The defendant correctly asserts that the crux of the plaintiff's claim is that he fell due to the deteriorated condition of the concrete path which formed the wall of the dumping area and that the town should have erected a railing or installed other appropriate protective devices to prevent the plaintiff from falling ten feet down into the dumpster. The defendant, citing, inter alia, Lukas v. New Haven, 184 Conn. 205, 209-10 (1981), argues that based upon these allegations, summary judgment in its favor is warranted as they are not predicated upon positive acts by the municipality in creating the alleged nuisance. According to the town, rather than alleging positive acts, the plaintiff is alleging failure to remediate the alleged dangerous condition, which will not under Connecticut municipal law support either an action based on common-law nuisance or one that is brought pursuant to this statute.

The plaintiff counters that he has alleged that the town designed a defective and dangerous structure, i.e., the entire transfer station, and engaged in a deliberate act in doing so and in designing it without constructing a railing above the dumping area. The plaintiff argues that the aforementioned actions on the part of the town were positive acts that created an actionable nuisance.

Recently our supreme court has had occasion to address a claim of public nuisance. In Picco v. Town of Voluntown, 295 Conn. 141 (2010), the plaintiff sought to recover money damages against the town as a result of injuries sustained by her when a portion of a rotted tree fell on her while she was watching a soccer game at a local school field. The plaintiff alleged that the tree had a natural tendency to pose a danger due to its size and certain structural defects, defects of which the town had become aware as its employees had previously evaluated the condition of the tree. The specific issue which was presented to the court on appeal was whether the town could be held liable pursuant to Sec. 52-557n(a)(1)(C) for damages caused by its failure to act in order to abate the alleged public nuisance. Justice Zarella, writing for the full court, first described, at page 146, the long-standing common-law relating to public nuisance:

"This court has stated often that a plaintiff must prove four elements to succeed in a nuisance cause of action: (1) the condition complained of had a natural tendency to create danger and inflict injury [on] person or property; (2) the danger created was a continuing one; (3) the use of the land was unreasonable or unlawful; [and] (4) the existence of the nuisance was the proximate cause of the plaintiffs' injuries and damages." (Internal quotation marks omitted.) Pestey v. Cushman, 259 Conn. 345, 355, 788 A.2d 496 (2002). In addition, when the alleged tortfeasor is a municipality, our common law requires that the plaintiff also prove that the defendants, by some positive act, created the condition constituting the nuisance. See, e.g., Wright v. Brown, 167 Conn. 464, 470, 356 A.2d 176 (1975). Emphasis added.
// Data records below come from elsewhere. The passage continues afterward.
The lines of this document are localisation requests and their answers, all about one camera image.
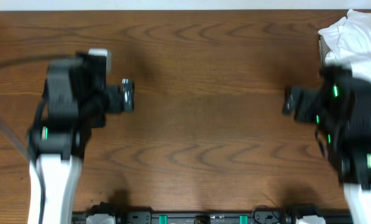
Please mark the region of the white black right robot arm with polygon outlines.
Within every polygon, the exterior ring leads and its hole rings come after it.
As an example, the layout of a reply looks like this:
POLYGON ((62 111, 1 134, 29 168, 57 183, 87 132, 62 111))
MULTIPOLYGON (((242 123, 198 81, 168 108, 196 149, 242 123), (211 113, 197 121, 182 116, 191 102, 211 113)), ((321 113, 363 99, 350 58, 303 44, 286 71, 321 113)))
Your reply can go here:
POLYGON ((287 86, 282 113, 315 124, 319 150, 337 172, 353 223, 371 223, 371 82, 329 65, 320 89, 287 86))

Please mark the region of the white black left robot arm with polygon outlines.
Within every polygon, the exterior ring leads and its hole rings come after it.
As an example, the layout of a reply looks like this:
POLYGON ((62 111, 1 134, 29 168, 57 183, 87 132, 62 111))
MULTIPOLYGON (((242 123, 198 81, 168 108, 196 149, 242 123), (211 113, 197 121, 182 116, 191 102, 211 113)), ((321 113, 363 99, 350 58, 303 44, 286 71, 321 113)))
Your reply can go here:
POLYGON ((89 49, 50 62, 42 101, 27 132, 28 223, 70 223, 86 145, 107 114, 134 110, 134 82, 108 85, 111 53, 89 49))

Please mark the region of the pile of white clothes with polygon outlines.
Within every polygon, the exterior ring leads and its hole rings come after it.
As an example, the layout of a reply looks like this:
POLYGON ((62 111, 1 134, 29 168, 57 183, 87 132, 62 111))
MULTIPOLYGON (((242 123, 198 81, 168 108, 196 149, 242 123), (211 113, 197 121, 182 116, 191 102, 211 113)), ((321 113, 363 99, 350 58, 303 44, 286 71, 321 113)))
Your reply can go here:
POLYGON ((350 9, 318 34, 328 47, 321 54, 323 64, 344 64, 354 77, 371 82, 371 13, 350 9))

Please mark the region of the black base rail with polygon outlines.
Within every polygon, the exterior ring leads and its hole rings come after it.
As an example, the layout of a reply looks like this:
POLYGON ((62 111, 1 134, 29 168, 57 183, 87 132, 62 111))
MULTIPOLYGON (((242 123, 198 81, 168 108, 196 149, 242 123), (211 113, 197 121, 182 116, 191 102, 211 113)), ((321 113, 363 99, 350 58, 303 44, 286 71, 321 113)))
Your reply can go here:
POLYGON ((122 210, 101 202, 86 212, 74 212, 70 223, 117 224, 252 224, 252 223, 352 223, 347 210, 320 210, 313 205, 270 208, 265 205, 241 212, 154 212, 122 210))

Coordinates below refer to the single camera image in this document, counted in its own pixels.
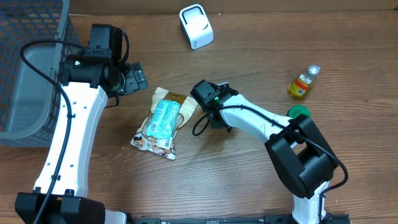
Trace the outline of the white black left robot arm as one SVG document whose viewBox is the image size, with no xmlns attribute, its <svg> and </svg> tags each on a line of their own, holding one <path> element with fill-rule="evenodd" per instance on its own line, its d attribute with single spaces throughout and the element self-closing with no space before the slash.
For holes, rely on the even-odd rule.
<svg viewBox="0 0 398 224">
<path fill-rule="evenodd" d="M 88 198 L 95 132 L 110 98 L 147 88 L 141 64 L 128 63 L 129 40 L 120 28 L 91 26 L 87 47 L 62 63 L 53 86 L 61 94 L 45 165 L 30 193 L 20 192 L 16 213 L 25 223 L 131 223 L 131 215 Z"/>
</svg>

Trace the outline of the brown snack pouch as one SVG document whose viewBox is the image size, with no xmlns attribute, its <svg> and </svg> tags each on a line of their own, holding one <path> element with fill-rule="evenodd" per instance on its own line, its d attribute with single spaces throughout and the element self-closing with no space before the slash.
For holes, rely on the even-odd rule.
<svg viewBox="0 0 398 224">
<path fill-rule="evenodd" d="M 172 137 L 168 139 L 157 139 L 146 135 L 149 122 L 152 119 L 158 102 L 161 100 L 176 101 L 180 104 L 180 110 L 177 115 Z M 178 131 L 183 128 L 192 117 L 197 106 L 198 103 L 190 96 L 174 93 L 158 87 L 152 96 L 150 112 L 131 139 L 131 145 L 142 151 L 150 151 L 170 160 L 175 160 L 174 139 Z"/>
</svg>

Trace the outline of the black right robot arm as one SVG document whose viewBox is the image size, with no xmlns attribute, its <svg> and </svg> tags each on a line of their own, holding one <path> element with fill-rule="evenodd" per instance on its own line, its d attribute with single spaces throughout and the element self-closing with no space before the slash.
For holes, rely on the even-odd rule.
<svg viewBox="0 0 398 224">
<path fill-rule="evenodd" d="M 328 223 L 325 193 L 338 160 L 313 120 L 271 113 L 247 100 L 228 83 L 198 82 L 190 92 L 213 129 L 233 128 L 264 143 L 285 187 L 294 196 L 289 223 Z"/>
</svg>

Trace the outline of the green lid Knorr jar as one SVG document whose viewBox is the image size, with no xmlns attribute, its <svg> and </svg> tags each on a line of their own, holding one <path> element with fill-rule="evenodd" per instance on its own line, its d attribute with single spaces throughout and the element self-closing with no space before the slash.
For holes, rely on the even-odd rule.
<svg viewBox="0 0 398 224">
<path fill-rule="evenodd" d="M 304 114 L 305 116 L 308 116 L 309 118 L 311 117 L 310 110 L 303 105 L 294 105 L 287 112 L 287 116 L 290 118 L 293 118 L 293 119 L 298 117 L 301 114 Z"/>
</svg>

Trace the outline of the teal wipes pack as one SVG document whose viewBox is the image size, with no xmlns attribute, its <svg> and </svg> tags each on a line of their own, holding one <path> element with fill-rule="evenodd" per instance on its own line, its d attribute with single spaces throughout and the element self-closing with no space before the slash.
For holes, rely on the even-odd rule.
<svg viewBox="0 0 398 224">
<path fill-rule="evenodd" d="M 180 104 L 176 101 L 159 101 L 149 122 L 146 135 L 157 139 L 171 138 L 179 110 Z"/>
</svg>

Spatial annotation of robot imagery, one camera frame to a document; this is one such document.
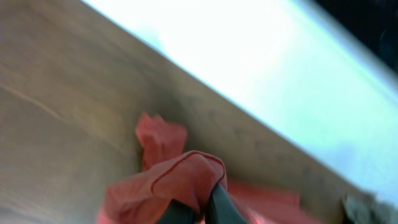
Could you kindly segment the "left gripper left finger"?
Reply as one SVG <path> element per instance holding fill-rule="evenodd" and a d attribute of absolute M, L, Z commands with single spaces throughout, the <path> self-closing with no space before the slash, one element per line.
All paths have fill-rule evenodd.
<path fill-rule="evenodd" d="M 194 224 L 195 213 L 187 205 L 171 200 L 163 215 L 157 220 L 157 224 Z"/>

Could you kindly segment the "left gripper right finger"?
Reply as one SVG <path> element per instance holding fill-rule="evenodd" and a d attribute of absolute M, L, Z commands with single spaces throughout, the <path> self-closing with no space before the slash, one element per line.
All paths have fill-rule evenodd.
<path fill-rule="evenodd" d="M 221 184 L 211 191 L 205 213 L 206 224 L 248 224 Z"/>

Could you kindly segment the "orange red t-shirt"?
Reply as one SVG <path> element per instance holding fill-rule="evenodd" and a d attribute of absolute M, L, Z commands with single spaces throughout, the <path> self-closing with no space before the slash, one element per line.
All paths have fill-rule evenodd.
<path fill-rule="evenodd" d="M 219 158 L 184 152 L 188 133 L 178 123 L 144 113 L 136 136 L 143 148 L 142 172 L 107 188 L 99 224 L 156 223 L 173 200 L 193 210 L 195 223 L 203 223 L 217 184 L 248 223 L 318 223 L 300 208 L 299 194 L 233 182 Z"/>

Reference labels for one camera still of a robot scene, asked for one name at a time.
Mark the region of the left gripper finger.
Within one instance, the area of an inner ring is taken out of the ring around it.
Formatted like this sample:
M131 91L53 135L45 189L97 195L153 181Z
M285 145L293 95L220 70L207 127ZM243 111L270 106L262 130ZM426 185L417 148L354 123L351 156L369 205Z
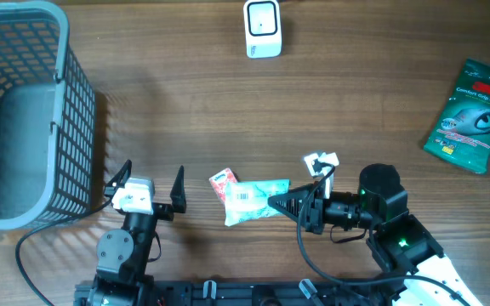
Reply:
M117 174L105 184L104 197L112 198L118 189L123 188L131 175L132 162L126 160Z
M185 198L185 168L179 167L174 185L170 192L170 199L172 201L172 207L175 213L186 212L186 198Z

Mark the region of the orange red snack packet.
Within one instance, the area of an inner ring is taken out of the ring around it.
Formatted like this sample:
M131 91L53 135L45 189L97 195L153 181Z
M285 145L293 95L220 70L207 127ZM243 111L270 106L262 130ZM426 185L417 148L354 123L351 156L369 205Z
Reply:
M231 169L227 167L221 170L220 172L216 173L214 176L212 176L209 179L209 182L213 187L221 203L225 204L226 185L228 185L229 183L237 183L238 180L236 178L236 175L231 171Z

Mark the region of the mint green wipes packet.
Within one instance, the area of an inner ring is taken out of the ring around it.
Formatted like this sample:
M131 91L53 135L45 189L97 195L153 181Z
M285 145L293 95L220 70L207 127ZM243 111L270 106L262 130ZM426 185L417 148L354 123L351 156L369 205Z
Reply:
M229 183L225 187L225 226L281 215L268 205L271 196L289 191L289 179Z

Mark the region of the green 3M gloves package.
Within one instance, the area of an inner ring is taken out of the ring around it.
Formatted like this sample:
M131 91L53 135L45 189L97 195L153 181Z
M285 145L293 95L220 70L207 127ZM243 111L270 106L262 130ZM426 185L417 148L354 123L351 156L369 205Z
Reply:
M424 150L473 173L490 157L490 65L467 59Z

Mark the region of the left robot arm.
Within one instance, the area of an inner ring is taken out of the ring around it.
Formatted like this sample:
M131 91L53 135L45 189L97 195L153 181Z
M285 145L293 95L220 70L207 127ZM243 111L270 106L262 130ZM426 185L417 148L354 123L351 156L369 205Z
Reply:
M78 286L74 304L164 305L146 266L159 259L150 256L152 243L160 241L157 222L173 221L176 213L186 211L185 169L180 167L170 191L169 204L153 201L152 179L131 176L132 162L126 161L105 185L104 196L124 216L122 227L105 232L96 247L97 267L91 285Z

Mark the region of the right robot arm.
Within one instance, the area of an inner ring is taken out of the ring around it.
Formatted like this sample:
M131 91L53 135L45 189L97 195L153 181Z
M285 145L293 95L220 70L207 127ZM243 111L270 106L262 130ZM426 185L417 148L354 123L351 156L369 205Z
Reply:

The court then found, by statutory interpretive analysis, that the legislature intended to codify the common-law of public nuisance when it enacted subparagraph (C) of the statute. Thus, the legal principles that apply to common-law nuisance are also applicable, by virtue of this appellate opinion, to an action brought under the statute. The court held that the trial court properly granted the town's motion to strike the nuisance count as the plaintiff had not alleged any facts that indicated that the town created the alleged nuisance by some positive act. The court found, in particular, that the evaluation of the tree did not create the condition that caused the plaintiff's injuries, i.e. the rotted tree; that condition was created by "natural tendencies." Id., at page 152.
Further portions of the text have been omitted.